The answer should be an exact repeat of the stretch of material below from the line containing "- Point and" through the line containing "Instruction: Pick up".
*** Given data ***
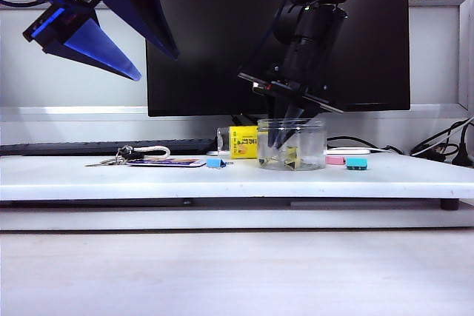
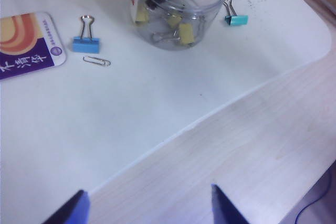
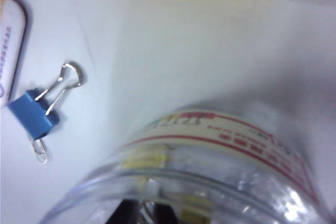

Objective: Take the clips out of the round transparent plastic box and place them on the table.

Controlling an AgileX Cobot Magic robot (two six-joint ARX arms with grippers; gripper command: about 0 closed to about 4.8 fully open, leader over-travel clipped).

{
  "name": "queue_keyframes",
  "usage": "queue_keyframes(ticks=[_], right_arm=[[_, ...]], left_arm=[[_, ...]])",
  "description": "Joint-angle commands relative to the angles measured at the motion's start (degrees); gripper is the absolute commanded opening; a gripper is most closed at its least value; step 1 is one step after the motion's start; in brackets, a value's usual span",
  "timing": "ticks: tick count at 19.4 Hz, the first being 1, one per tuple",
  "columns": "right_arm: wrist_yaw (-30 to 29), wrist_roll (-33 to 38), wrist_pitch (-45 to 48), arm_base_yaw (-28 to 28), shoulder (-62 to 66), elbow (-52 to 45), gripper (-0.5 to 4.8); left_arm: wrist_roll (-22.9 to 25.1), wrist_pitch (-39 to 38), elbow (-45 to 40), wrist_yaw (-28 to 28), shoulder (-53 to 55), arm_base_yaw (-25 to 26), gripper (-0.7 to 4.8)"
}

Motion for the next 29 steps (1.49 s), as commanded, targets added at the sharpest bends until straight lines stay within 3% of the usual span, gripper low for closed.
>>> queue_keyframes(ticks=[1, 7, 9, 15, 18, 29], right_arm=[[1.4, -0.1, 0.9, 0.1, -0.3, 0.3, 0.25], [2.1, -2.1, 0.3, 0.1, -0.3, 0.3, 0.23], [1.8, -3.2, -1.3, 0.1, -0.3, 0.9, 0.78], [2.7, -4.9, -6.1, 0.1, -0.3, 4.6, 0.92], [7.3, -5.0, -8.3, 0.1, -0.3, 4.6, 1.28], [1.7, -4.9, -9.4, 0.1, -0.3, 4.5, 1.50]], left_arm=[[0.5, 0.1, 0.3, 0.3, -0.1, -0.1, 3.10], [0.5, 0.0, 0.3, 0.3, -0.1, -0.1, 3.10], [0.9, 0.1, 0.3, 0.3, -0.1, -0.1, 3.10], [0.9, 0.1, 0.3, 0.3, -0.1, -0.1, 3.10], [1.1, 0.1, 0.3, 0.3, -0.1, -0.1, 3.10], [1.4, 0.1, 0.3, 0.3, -0.1, -0.1, 3.10]])
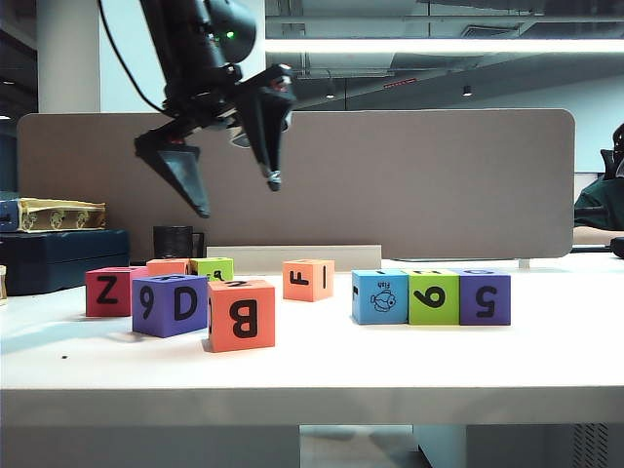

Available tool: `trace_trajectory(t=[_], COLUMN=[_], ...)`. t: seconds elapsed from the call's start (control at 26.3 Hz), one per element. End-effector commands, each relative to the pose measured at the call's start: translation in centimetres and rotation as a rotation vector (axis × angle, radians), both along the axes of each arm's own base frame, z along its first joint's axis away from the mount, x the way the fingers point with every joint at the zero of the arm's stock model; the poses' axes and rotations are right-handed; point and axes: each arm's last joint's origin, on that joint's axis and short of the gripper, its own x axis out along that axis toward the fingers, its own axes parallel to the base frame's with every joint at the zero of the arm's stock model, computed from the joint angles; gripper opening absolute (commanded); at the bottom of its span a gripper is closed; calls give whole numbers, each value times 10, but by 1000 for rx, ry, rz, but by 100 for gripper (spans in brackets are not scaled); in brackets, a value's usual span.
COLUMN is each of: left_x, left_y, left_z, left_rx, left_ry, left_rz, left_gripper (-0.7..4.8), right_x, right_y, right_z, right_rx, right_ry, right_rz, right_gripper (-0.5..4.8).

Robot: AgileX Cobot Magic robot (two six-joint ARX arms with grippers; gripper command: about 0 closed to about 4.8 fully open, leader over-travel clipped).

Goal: Select the appropriate blocks from the scattered letter blocks on the table and arrange them in a row to spell out "TURING".

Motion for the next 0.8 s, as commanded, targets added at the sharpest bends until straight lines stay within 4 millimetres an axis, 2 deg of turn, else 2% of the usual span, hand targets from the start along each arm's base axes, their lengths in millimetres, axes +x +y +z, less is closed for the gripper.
trace_trajectory(t=[0.04,0.15,0.38,0.61,0.8], left_x=[-10,-19,-22,-19,-22], left_y=[-10,-24,-33,-36,-38], left_z=[0,-13,-45,-49,-51], left_rx=[31,188,263,238,189], left_ry=[7,-73,-139,-189,-156], left_rz=[-69,-186,-366,-403,-448], left_gripper=[476,426,426,426,426], right_x=[-2,-2,-2,-2,-2], right_y=[0,0,0,0,0], right_z=[2,2,2,2,2], right_rx=[-1,-1,-1,0,0], right_ry=[-26,-26,-26,-26,-26], right_rz=[-1,-1,-1,3,3], right_gripper=[-1,-1,-1,-1,-1])
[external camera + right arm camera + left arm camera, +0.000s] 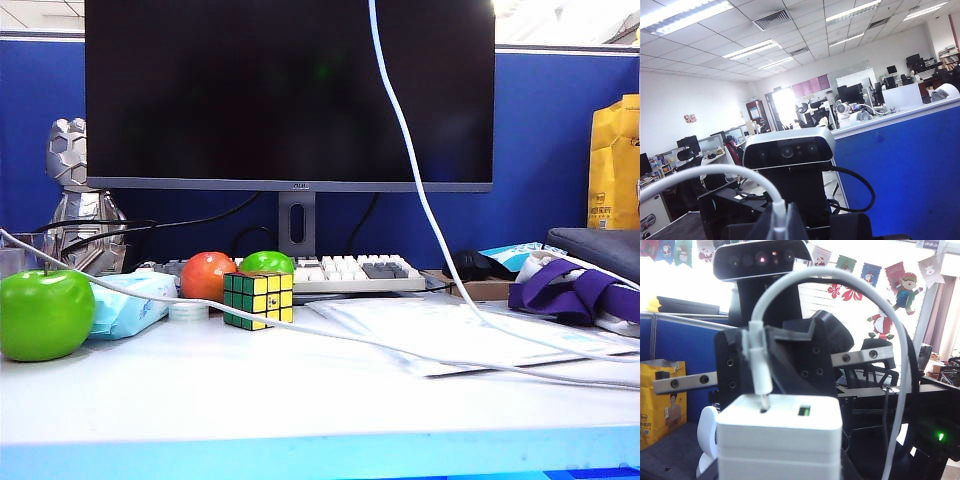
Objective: Pick up the Type-C charging cable and the charging base, insert one end of the Type-C charger into the corresponding slot on the base, and finally place the plugged-in charger back on the table.
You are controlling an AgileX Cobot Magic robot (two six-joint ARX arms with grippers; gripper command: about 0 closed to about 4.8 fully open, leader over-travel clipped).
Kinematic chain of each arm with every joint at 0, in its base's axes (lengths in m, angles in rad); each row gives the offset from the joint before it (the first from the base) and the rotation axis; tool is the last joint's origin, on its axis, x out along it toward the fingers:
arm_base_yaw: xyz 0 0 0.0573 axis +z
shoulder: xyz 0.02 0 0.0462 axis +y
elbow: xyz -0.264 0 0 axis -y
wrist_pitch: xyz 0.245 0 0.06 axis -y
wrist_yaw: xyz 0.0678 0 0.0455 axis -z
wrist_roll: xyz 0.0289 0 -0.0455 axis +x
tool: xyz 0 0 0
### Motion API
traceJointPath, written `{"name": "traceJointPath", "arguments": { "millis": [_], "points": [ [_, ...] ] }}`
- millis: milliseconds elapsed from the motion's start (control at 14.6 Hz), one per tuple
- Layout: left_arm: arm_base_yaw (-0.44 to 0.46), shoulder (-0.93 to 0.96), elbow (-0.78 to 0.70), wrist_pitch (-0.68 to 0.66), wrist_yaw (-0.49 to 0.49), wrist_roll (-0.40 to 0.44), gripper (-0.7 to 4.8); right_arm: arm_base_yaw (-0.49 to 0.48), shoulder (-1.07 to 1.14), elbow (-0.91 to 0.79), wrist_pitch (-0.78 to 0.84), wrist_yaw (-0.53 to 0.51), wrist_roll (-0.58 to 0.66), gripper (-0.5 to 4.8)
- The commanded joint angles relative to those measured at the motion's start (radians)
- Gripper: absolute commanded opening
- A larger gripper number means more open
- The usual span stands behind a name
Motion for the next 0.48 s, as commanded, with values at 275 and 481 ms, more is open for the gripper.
{"name": "traceJointPath", "arguments": {
  "millis": [275, 481],
  "points": [
    [0.000, -0.005, 0.009, 0.051, -0.018, 0.005, -0.05, 0.006, -0.002, 0.003, -0.032, -0.011, 0.004, -0.03],
    [0.000, -0.005, 0.009, 0.050, -0.016, 0.005, -0.05, 0.028, -0.002, 0.003, -0.032, 0.008, 0.003, -0.03]
  ]
}}
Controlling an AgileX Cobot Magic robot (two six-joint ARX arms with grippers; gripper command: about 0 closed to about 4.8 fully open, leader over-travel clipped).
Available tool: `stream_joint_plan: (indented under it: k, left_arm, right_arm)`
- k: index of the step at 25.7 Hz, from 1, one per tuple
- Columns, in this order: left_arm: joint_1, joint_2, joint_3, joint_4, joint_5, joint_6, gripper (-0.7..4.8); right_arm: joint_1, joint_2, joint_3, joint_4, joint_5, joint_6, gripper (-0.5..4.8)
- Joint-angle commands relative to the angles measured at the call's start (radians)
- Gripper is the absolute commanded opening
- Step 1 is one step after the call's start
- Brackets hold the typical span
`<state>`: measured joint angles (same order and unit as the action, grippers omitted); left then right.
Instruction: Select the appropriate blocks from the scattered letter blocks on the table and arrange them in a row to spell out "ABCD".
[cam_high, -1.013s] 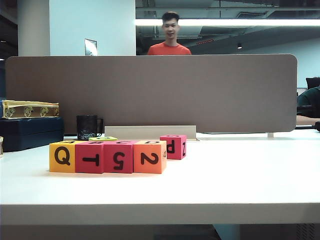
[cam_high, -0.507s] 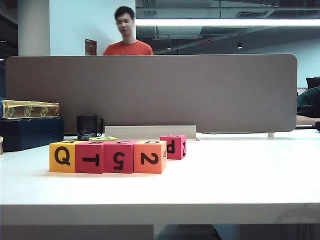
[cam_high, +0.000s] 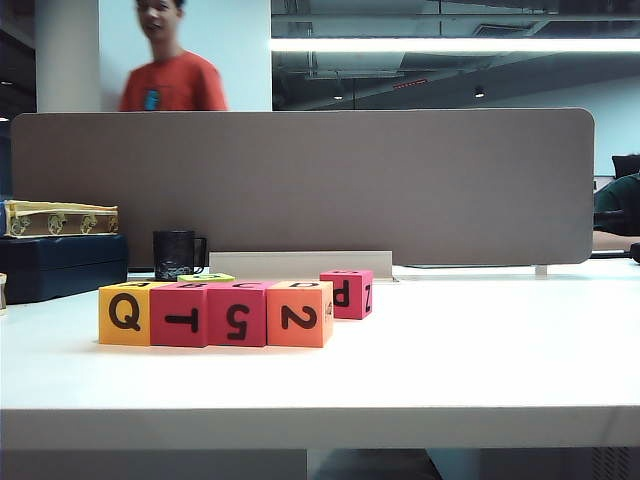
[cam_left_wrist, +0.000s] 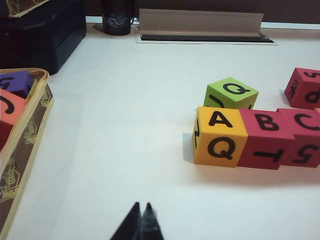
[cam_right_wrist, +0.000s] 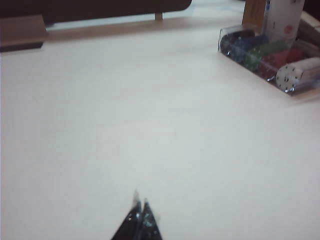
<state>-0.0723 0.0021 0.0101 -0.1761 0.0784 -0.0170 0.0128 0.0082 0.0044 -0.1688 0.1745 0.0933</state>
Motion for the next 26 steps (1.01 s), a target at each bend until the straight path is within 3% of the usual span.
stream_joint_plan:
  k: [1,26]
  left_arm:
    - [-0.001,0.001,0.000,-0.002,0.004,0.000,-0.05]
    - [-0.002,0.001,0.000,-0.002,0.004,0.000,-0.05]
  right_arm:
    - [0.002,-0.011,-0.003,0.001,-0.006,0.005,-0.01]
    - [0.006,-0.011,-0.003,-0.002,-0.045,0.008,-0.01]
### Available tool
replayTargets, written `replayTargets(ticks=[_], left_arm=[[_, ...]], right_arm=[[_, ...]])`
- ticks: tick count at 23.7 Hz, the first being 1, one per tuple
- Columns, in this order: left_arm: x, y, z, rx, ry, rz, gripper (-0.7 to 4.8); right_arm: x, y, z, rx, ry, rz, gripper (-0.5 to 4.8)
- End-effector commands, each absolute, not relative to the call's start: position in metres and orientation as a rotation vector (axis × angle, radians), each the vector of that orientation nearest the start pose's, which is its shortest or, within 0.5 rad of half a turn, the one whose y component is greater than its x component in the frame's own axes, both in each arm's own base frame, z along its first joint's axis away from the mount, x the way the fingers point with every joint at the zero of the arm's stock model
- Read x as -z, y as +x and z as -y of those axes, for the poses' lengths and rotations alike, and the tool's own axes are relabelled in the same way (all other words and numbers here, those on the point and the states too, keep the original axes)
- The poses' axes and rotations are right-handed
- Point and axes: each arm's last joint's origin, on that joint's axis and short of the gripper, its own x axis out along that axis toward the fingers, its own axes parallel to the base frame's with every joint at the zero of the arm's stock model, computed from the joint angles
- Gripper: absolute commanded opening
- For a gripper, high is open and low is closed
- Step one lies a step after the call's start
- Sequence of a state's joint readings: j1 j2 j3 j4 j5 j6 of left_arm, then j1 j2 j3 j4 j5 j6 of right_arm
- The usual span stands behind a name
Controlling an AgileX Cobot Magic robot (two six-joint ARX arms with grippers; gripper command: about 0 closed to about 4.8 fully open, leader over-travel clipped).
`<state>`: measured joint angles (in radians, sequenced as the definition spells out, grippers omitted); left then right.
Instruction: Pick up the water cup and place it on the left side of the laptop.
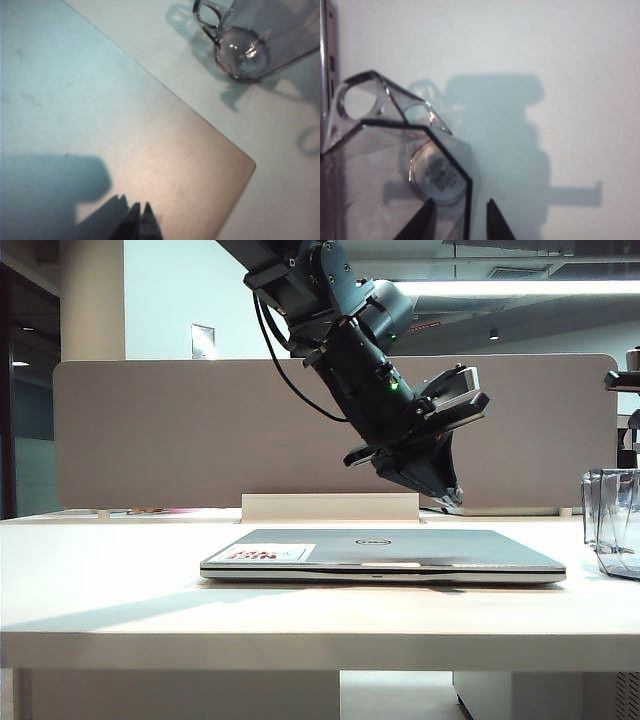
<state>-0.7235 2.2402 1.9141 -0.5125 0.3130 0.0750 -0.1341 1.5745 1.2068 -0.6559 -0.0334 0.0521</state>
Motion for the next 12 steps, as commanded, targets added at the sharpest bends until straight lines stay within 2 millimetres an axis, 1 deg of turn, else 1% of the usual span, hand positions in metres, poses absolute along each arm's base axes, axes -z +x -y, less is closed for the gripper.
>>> replayTargets(ticks=[1, 6, 8, 9, 12], left_arm=[[-0.2237, 0.3677, 0.3371, 1.015, 0.241, -0.799, -0.06], [-0.2237, 0.3678, 0.3371, 1.015, 0.241, -0.798, -0.06], [-0.2237, 0.3678, 0.3372, 1.015, 0.24, -0.798, -0.06], [-0.2238, 0.3678, 0.3372, 1.015, 0.24, -0.798, -0.06], [-0.224, 0.3678, 0.3371, 1.015, 0.24, -0.797, -0.06]], right_arm=[[-0.2579, 0.3204, 0.0421, 0.127, 0.123, -0.981, 1.47], [-0.2573, 0.3214, 0.0422, 0.127, 0.123, -0.979, 1.43], [-0.2561, 0.3222, 0.0423, 0.127, 0.123, -0.981, 1.15], [-0.2541, 0.3231, 0.0425, 0.128, 0.123, -0.987, 0.76], [-0.251, 0.3249, 0.0427, 0.128, 0.124, -0.996, 0.75]])
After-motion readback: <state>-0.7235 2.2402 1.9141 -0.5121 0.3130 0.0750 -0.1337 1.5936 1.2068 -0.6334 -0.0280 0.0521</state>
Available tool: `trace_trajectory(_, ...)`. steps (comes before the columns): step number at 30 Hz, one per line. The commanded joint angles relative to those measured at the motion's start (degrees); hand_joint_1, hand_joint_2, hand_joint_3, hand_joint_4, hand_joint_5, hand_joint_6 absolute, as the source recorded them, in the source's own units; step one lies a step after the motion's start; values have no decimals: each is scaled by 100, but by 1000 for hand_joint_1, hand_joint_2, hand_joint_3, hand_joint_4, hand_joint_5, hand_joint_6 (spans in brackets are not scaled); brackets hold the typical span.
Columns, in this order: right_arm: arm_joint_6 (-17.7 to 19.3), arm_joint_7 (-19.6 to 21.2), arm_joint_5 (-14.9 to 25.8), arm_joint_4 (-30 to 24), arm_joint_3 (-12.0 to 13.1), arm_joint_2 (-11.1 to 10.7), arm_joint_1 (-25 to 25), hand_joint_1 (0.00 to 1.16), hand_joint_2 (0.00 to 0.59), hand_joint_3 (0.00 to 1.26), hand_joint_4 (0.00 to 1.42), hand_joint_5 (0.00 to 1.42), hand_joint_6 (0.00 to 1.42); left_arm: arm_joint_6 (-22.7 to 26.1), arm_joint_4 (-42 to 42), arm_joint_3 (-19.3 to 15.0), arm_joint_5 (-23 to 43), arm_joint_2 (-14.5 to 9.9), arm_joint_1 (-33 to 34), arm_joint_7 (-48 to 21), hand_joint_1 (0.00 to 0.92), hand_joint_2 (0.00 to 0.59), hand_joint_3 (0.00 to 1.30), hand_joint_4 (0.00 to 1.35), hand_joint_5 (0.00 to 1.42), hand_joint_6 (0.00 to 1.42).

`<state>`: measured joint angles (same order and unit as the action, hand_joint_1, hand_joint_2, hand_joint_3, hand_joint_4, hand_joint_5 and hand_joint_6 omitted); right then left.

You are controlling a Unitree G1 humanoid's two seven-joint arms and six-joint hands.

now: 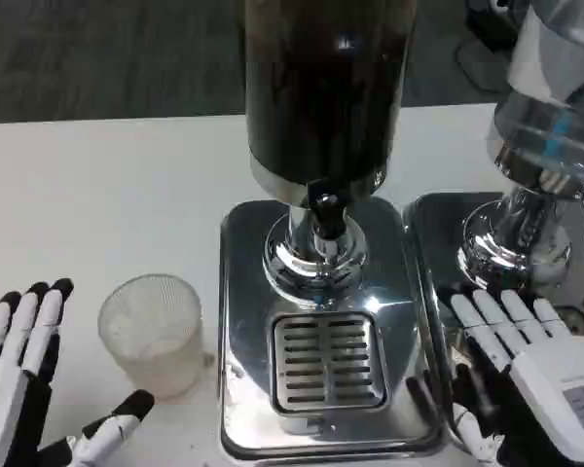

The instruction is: Grasp the cup under the faucet to collect the drink, then remove the cup.

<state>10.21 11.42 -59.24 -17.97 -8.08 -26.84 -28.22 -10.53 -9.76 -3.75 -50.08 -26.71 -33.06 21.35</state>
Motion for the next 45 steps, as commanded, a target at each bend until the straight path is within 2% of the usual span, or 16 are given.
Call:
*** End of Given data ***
> [Task answer]
- Point and axes: each arm's last joint's origin, on that joint's axis and short of the gripper, its own x axis out along that axis toward the fingers, its own axes parallel to the base frame's with every joint at the zero of the arm's stock model, computed from the joint angles
- Gripper: absolute commanded opening
- For a gripper, high is open and low is closed
- Step one lies a step after the call's start
- Sequence of a state's joint readings: j1 j2 j3 j4 j5 j6 of left_arm, then j1 j2 j3 j4 j5 j6 of right_arm
- The usual span stands behind a name
Controlling an AgileX Cobot Magic robot (two six-joint ARX arms with grippers; gripper command: about 0 closed to about 4.8 fully open, leader over-travel clipped).
`<state>`: measured joint angles (in radians, sequenced as the definition spells out, grippers omitted); left then right.
Instruction: Pick up the water cup and place it on the left side of the laptop.

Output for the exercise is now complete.